## DESCRIPTION OF THE TASK:
Copy all the lines of the data that include the word "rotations".

## INFORMATION PROVIDED:
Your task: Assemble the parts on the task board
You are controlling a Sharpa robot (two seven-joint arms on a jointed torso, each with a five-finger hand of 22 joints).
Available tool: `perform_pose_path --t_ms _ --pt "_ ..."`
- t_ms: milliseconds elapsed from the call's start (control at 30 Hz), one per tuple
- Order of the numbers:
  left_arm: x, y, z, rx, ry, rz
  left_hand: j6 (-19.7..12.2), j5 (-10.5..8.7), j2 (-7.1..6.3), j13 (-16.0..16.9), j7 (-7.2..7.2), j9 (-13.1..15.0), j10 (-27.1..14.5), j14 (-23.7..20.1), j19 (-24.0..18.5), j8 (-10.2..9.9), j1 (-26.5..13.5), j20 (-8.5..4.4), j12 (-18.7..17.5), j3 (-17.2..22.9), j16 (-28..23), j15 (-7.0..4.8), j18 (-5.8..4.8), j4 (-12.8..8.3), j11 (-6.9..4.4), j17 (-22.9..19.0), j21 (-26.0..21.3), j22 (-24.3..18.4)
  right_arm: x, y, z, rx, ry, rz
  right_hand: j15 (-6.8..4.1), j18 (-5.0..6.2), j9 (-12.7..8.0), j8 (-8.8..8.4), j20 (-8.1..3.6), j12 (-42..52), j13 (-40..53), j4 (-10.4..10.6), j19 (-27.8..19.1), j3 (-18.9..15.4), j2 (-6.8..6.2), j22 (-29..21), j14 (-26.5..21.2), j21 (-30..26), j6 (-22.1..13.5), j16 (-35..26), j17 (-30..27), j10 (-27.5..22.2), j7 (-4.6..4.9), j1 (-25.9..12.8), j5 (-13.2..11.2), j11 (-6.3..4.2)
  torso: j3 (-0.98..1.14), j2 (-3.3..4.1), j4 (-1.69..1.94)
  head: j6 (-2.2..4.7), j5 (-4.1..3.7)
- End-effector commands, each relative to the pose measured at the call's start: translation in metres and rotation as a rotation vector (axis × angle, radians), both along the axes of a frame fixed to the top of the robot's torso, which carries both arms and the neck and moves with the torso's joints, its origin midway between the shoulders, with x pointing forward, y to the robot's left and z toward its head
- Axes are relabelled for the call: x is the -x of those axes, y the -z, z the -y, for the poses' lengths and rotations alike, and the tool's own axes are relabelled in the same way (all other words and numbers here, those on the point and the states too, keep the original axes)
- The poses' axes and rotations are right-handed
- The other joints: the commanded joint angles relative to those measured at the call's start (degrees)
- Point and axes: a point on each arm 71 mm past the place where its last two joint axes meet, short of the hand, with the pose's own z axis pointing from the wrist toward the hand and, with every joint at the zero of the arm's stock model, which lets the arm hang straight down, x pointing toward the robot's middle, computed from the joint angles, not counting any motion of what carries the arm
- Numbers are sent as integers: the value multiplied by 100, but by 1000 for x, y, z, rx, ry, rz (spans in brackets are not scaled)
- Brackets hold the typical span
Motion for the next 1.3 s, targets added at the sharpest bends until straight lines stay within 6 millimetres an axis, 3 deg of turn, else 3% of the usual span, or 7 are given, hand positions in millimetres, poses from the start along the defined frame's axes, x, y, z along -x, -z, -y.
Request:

## EXERCISE OUTPUT:
- Axes are relabelled for the call: x is the -x of those axes, y the -z, z the -y, for the poses' lengths and rotations alike, and the tool's own axes are relabelled in the same way (all other words and numbers here, those on the point and the states too, keep the original axes)
- The poses' axes and rotations are right-handed

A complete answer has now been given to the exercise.